PrologueNorthwestern Iraq - March 12, 2012
Two Black Hawk helicopters sliced their
way through the pitch darkness of the Iraqi night. They had lifted off minutes
ago from Balad Airbase just north of Baghdad and were en route to a remote area
of northwestern Iraq. U.S. Army Major Brendan Jacobs and his elite Delta Force
team readied themselves. Their mission was a Top Secret Joint Special
Operations Command (JSOC) operation to capture or kill the mastermind of an
Islamic militant group. Between his thumb and forefinger Jacobs clutched a
small white gold band. The ring belonged to his fiancée Elora. She'd pressed it
into his palm three days earlier with instructions to keep it with him for good
luck. He held the ring to his lips for several seconds before slipping it into
a small chest pocket on his uniform.
The Black Hawks flew low, tightly hugging
the curvature of the Earth to avoid radar detection as they approached the
rural compound. According to intel, the destination served as the northern base
of operations and private residence of Malik Khalid, leader of the militant
terrorist organization New Dawn Underground, referred to simply as NDU by U.S.

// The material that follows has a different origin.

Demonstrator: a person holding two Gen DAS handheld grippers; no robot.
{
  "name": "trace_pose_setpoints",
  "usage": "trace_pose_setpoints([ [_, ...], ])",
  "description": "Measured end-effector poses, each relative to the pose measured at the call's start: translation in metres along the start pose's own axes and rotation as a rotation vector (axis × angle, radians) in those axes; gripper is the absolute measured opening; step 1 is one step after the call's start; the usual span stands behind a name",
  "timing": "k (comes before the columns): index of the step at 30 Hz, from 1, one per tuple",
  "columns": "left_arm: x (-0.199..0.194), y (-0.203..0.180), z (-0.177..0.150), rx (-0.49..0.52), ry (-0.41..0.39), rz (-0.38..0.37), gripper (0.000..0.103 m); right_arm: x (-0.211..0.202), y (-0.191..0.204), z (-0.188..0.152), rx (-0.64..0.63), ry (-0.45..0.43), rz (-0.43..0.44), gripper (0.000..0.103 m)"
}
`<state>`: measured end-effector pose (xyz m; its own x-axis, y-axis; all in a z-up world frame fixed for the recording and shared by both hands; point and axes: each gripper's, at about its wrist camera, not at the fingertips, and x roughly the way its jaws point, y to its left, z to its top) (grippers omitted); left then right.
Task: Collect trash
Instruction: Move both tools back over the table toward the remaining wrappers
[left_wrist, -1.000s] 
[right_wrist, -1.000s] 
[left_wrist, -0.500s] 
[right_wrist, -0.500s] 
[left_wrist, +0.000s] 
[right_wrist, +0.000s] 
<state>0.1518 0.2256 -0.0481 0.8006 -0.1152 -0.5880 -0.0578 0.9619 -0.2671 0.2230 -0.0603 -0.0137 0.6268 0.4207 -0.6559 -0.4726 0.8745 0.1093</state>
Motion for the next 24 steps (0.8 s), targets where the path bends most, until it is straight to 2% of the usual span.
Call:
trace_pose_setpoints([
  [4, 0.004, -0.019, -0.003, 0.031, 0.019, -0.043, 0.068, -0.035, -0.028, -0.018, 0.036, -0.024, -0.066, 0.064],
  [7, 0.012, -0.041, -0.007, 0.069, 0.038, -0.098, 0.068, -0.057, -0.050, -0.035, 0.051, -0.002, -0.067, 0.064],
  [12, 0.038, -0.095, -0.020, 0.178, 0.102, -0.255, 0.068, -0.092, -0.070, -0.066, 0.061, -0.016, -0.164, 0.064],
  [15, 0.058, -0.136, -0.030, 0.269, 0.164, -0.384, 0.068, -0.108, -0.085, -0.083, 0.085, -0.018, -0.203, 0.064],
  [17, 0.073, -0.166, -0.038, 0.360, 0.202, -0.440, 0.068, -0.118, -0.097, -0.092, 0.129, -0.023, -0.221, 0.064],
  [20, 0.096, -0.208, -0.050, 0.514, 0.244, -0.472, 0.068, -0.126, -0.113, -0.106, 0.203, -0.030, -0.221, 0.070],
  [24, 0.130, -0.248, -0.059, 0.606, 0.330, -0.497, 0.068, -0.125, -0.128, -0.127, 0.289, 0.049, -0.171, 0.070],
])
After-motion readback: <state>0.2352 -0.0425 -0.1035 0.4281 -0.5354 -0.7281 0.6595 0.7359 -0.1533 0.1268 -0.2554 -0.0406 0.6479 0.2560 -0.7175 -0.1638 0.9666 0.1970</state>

intelligence. The group had been steadily growing in Iraq and was recently
responsible for a string of coordinated bombings across Baghdad. NDU had
detonated massive explosions at the Ministry of Interior, Ministry of Defense
and the unofficial headquarters of an Iranian-backed militia. Dozens of Iraqis
and several Americans perished in the attacks, including the U.S. Ambassador,
Richard Casey, and three men in his security detail. U.S. intelligence agencies
were conflicted as to whether NDU had specifically targeted Ambassador Casey or
if he’d simply been in the wrong place at the wrong time. Either way, the
Ambassador's death prompted the U.S. to designate NDU a foreign terrorist
organization, and Washington, along with the American public, demanded justice
for the murder of the Ambassador and other Americans. That justice was now on
its way.
"ETA two minutes!" the chopper
pilot’s voice rang out through the comms headset in Major Jacobs’ ear.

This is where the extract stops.